Entries taken from a collection
··········

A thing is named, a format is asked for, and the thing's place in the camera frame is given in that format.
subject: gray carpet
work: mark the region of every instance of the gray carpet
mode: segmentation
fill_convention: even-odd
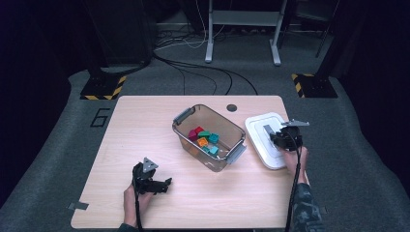
[[[313,194],[328,214],[328,231],[409,231],[410,201],[398,178],[378,158],[360,131],[355,110],[338,80],[331,82],[337,99],[300,99],[292,73],[315,73],[329,47],[314,58],[319,40],[291,34],[279,51],[282,65],[275,67],[268,40],[271,36],[232,36],[216,42],[212,64],[205,64],[206,45],[174,45],[156,51],[162,58],[217,67],[232,74],[228,95],[283,98],[290,119],[309,121],[302,128],[310,150],[307,174]],[[127,67],[107,69],[110,72]],[[223,72],[190,69],[182,74],[153,59],[145,69],[128,75],[125,95],[225,95],[230,79]],[[114,101],[80,100],[88,72],[70,77],[72,94],[54,131],[0,211],[0,231],[74,231],[73,211],[93,165],[106,129],[90,128],[100,108],[112,114]]]

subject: wrist
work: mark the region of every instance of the wrist
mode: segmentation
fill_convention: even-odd
[[[136,218],[124,218],[124,223],[136,228]]]
[[[308,183],[308,179],[305,175],[305,171],[301,171],[299,173],[298,184],[300,184],[300,183],[304,183],[304,184]]]

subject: yellow black hazard tape
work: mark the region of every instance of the yellow black hazard tape
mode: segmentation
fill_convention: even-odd
[[[124,82],[126,81],[127,77],[122,76],[121,78],[118,79],[118,83],[114,83],[114,86],[112,88],[112,91],[107,91],[104,90],[104,93],[97,93],[99,92],[98,90],[96,91],[95,94],[85,94],[81,95],[82,100],[115,100],[117,99],[118,95],[121,92],[121,89],[123,88]]]
[[[295,84],[296,92],[298,92],[299,98],[304,98],[305,93],[300,82],[301,76],[303,77],[314,77],[313,74],[292,74],[293,83]]]

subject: cable
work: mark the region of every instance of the cable
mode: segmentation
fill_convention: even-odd
[[[231,87],[232,87],[232,82],[233,82],[233,80],[232,80],[231,73],[232,73],[232,74],[235,74],[235,75],[238,75],[238,76],[240,76],[244,81],[246,81],[246,82],[250,85],[250,87],[251,87],[251,88],[253,89],[253,91],[255,92],[255,95],[258,95],[258,93],[257,93],[257,91],[256,91],[256,88],[253,86],[253,84],[252,84],[248,79],[246,79],[244,76],[242,76],[242,75],[240,75],[240,74],[238,74],[238,73],[236,73],[236,72],[228,71],[228,70],[224,70],[224,69],[220,69],[220,68],[215,68],[215,67],[195,65],[195,64],[185,63],[185,62],[167,60],[167,59],[161,58],[160,56],[158,56],[158,55],[155,54],[155,53],[153,54],[153,57],[156,58],[157,60],[160,60],[160,61],[164,62],[165,64],[168,64],[168,65],[172,64],[172,65],[175,65],[175,66],[180,66],[180,67],[184,67],[184,68],[193,68],[193,69],[208,69],[208,70],[214,70],[214,71],[219,71],[219,72],[225,73],[225,74],[228,75],[229,78],[230,78],[230,85],[229,85],[229,88],[228,88],[228,90],[226,91],[225,95],[228,95],[228,94],[229,94],[229,91],[230,91],[230,89],[231,89]]]
[[[165,35],[163,35],[162,38],[161,36],[158,36],[161,39],[156,42],[156,47],[159,47],[163,44],[172,44],[175,41],[185,41],[186,43],[188,43],[188,40],[195,38],[195,34],[193,32],[188,32],[186,35],[182,35],[182,36],[172,37],[173,32],[181,32],[181,30],[179,31],[171,31],[171,30],[160,31],[160,34],[165,34]]]
[[[199,13],[199,18],[201,19],[201,22],[202,22],[202,27],[203,27],[203,29],[204,29],[204,40],[203,40],[202,43],[201,43],[200,45],[198,45],[198,46],[191,46],[189,43],[187,43],[187,45],[188,45],[189,47],[191,47],[191,48],[199,48],[200,46],[202,46],[202,45],[207,41],[207,40],[206,40],[205,23],[204,23],[204,20],[202,19],[201,12],[199,11],[198,0],[195,0],[195,3],[196,3],[196,9],[198,10],[198,13]]]
[[[162,47],[156,48],[155,50],[161,50],[161,49],[164,49],[164,48],[167,48],[167,47],[171,47],[171,46],[174,46],[174,45],[186,45],[186,44],[203,44],[203,42],[174,43],[174,44],[170,44],[170,45],[167,45],[167,46],[162,46]]]
[[[232,10],[232,1],[233,0],[231,0],[230,3],[229,3],[229,11]],[[222,27],[220,28],[220,30],[217,32],[217,34],[215,34],[214,39],[223,30],[224,27],[225,27],[225,25],[223,24]]]
[[[135,178],[132,176],[133,194],[135,195],[135,212],[136,212],[136,225],[139,232],[144,232],[141,223],[141,213],[139,212],[139,189],[136,188]]]
[[[199,76],[202,76],[202,77],[205,77],[205,78],[211,80],[212,82],[214,82],[214,86],[215,86],[214,92],[212,93],[212,95],[214,95],[214,94],[217,92],[218,85],[217,85],[217,82],[216,82],[213,78],[211,78],[211,77],[209,77],[209,76],[206,76],[206,75],[204,75],[204,74],[199,74],[199,73],[195,73],[195,72],[190,72],[190,71],[186,71],[186,70],[182,70],[182,69],[180,69],[180,70],[181,70],[182,72],[199,75]]]
[[[173,65],[171,65],[171,64],[168,64],[169,66],[171,66],[172,68],[174,68],[174,69],[176,69],[177,71],[179,71],[180,73],[181,73],[181,75],[182,75],[182,77],[183,77],[183,86],[184,86],[184,88],[183,88],[183,91],[184,91],[184,95],[185,95],[185,75],[184,75],[184,73],[182,72],[182,70],[181,69],[179,69],[179,68],[177,68],[177,67],[175,67],[175,66],[173,66]]]
[[[286,132],[289,137],[292,139],[293,145],[297,147],[296,141],[293,138],[293,136],[287,131]],[[295,191],[296,191],[296,186],[298,184],[299,180],[299,175],[301,171],[301,152],[302,152],[302,146],[300,147],[301,151],[299,151],[298,148],[296,148],[296,155],[298,156],[298,163],[296,164],[296,173],[295,173],[295,178],[293,179],[293,185],[292,185],[292,190],[290,192],[290,199],[289,199],[289,206],[287,208],[287,219],[286,219],[286,227],[284,229],[285,232],[289,232],[290,230],[290,221],[292,218],[292,208],[293,208],[293,198],[295,197]]]

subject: dark curtain
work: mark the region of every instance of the dark curtain
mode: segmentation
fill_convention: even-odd
[[[82,33],[93,56],[101,49],[79,0],[1,1],[0,28],[3,205],[58,121],[71,91],[68,77],[86,69],[73,30]]]
[[[355,107],[364,136],[400,179],[407,194],[409,12],[410,2],[405,0],[368,2],[356,49],[339,79]]]

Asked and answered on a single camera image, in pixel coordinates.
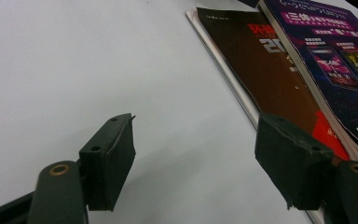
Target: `black plastic bracket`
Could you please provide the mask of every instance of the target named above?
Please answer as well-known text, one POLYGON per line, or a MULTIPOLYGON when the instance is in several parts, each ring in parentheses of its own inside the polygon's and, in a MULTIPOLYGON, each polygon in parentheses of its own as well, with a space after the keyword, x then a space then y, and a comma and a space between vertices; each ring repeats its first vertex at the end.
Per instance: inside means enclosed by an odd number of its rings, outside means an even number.
POLYGON ((36 189, 0 206, 0 223, 88 223, 90 211, 113 211, 135 158, 131 114, 109 119, 77 161, 44 168, 36 189))
POLYGON ((333 151, 287 119, 262 113, 255 157, 291 206, 317 210, 328 223, 358 223, 358 161, 333 151))

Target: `book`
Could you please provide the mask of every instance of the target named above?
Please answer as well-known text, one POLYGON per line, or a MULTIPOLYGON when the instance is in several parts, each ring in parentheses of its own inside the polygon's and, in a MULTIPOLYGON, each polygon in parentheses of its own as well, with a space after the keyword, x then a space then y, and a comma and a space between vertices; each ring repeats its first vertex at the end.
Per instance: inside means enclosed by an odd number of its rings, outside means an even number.
POLYGON ((358 161, 358 18, 308 0, 260 0, 337 137, 358 161))
MULTIPOLYGON (((197 7, 186 16, 256 128, 260 112, 278 114, 349 158, 262 12, 197 7)), ((306 212, 324 223, 322 204, 306 212)))

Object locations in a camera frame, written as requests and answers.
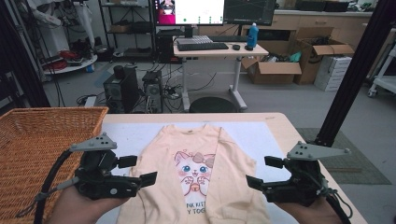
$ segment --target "person's hand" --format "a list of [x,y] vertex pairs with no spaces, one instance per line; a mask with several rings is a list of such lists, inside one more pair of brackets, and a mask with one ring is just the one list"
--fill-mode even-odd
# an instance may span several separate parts
[[128,199],[91,200],[71,186],[63,190],[55,204],[49,224],[94,224],[104,213],[126,203]]
[[309,207],[297,203],[275,203],[285,212],[291,214],[301,224],[336,224],[341,219],[327,203],[324,197],[319,197]]

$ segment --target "blue bottle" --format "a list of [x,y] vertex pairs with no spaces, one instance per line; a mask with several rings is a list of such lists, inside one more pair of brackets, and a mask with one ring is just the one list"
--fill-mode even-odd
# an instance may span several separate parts
[[247,36],[247,46],[250,48],[255,48],[257,44],[257,34],[259,33],[259,28],[256,25],[256,22],[253,22],[253,24],[250,26],[250,29],[248,30],[248,36]]

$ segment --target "computer tower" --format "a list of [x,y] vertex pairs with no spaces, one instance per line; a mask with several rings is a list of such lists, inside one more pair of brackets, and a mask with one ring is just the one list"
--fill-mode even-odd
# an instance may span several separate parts
[[146,94],[147,111],[152,114],[163,112],[163,83],[161,71],[148,71],[142,78]]
[[156,34],[156,52],[159,63],[181,63],[181,58],[175,56],[173,52],[173,36],[182,35],[180,30],[161,30]]
[[115,72],[103,83],[106,104],[110,114],[129,114],[139,100],[136,71],[123,67],[119,72],[121,76]]

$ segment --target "cat graphic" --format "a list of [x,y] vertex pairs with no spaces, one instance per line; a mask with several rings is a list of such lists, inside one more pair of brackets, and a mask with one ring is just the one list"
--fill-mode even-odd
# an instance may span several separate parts
[[206,197],[212,174],[215,154],[203,155],[197,152],[194,156],[179,151],[175,156],[177,174],[185,197]]

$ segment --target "monitor screen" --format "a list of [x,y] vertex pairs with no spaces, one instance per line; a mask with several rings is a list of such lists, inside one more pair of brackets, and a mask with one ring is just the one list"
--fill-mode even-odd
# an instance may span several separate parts
[[275,5],[276,0],[225,0],[224,23],[270,26]]
[[157,26],[222,25],[224,0],[154,0]]

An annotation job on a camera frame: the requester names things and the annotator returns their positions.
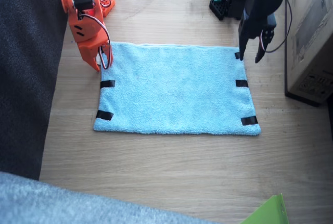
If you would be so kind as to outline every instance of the black electrical tape strip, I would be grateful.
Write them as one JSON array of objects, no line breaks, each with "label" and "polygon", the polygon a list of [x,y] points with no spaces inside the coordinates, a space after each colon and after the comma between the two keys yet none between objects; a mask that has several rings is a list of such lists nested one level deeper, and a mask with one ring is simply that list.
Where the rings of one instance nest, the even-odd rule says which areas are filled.
[{"label": "black electrical tape strip", "polygon": [[114,81],[114,80],[102,81],[102,82],[100,82],[100,88],[114,87],[115,84],[116,84],[116,81]]},{"label": "black electrical tape strip", "polygon": [[247,80],[236,80],[236,87],[249,87]]},{"label": "black electrical tape strip", "polygon": [[112,117],[113,117],[113,113],[102,111],[102,110],[99,110],[96,115],[96,118],[100,118],[103,120],[109,120],[109,121],[112,119]]},{"label": "black electrical tape strip", "polygon": [[258,121],[256,116],[250,116],[242,118],[241,123],[243,123],[243,126],[246,126],[246,125],[258,124]]}]

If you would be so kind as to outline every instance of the wooden table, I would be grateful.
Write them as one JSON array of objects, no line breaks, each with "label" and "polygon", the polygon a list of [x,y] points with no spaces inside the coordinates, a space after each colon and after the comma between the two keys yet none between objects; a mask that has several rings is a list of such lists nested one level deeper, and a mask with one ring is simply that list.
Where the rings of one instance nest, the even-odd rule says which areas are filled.
[{"label": "wooden table", "polygon": [[[238,21],[219,22],[209,0],[116,0],[113,41],[238,45]],[[284,38],[284,6],[271,48]],[[82,61],[69,29],[63,43],[41,181],[166,210],[240,223],[284,194],[290,223],[333,219],[333,143],[327,107],[285,98],[284,49],[245,65],[263,133],[258,137],[140,135],[93,131],[100,74]]]}]

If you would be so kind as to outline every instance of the green paper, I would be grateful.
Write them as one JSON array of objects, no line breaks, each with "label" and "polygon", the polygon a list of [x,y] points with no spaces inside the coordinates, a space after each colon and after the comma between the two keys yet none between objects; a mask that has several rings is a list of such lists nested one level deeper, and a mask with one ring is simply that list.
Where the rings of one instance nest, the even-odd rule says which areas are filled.
[{"label": "green paper", "polygon": [[289,224],[282,194],[273,195],[241,224]]}]

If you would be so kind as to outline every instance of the blue towel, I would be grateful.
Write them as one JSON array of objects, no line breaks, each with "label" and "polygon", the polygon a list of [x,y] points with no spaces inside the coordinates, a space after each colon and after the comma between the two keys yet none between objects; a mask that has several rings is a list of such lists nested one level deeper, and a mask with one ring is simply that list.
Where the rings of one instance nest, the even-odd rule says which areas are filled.
[{"label": "blue towel", "polygon": [[258,135],[234,47],[113,43],[96,131]]}]

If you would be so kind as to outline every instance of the gray fabric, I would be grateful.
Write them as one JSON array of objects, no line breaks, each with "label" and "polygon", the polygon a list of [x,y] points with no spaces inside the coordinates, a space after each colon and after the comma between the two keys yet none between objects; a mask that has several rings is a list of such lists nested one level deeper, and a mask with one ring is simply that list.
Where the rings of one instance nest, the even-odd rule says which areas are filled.
[{"label": "gray fabric", "polygon": [[60,189],[0,172],[1,223],[209,224],[185,215]]},{"label": "gray fabric", "polygon": [[67,15],[61,0],[0,8],[0,170],[38,179]]}]

··········

Tally the lines above with "wrist", please; number only.

■ Exercise output
2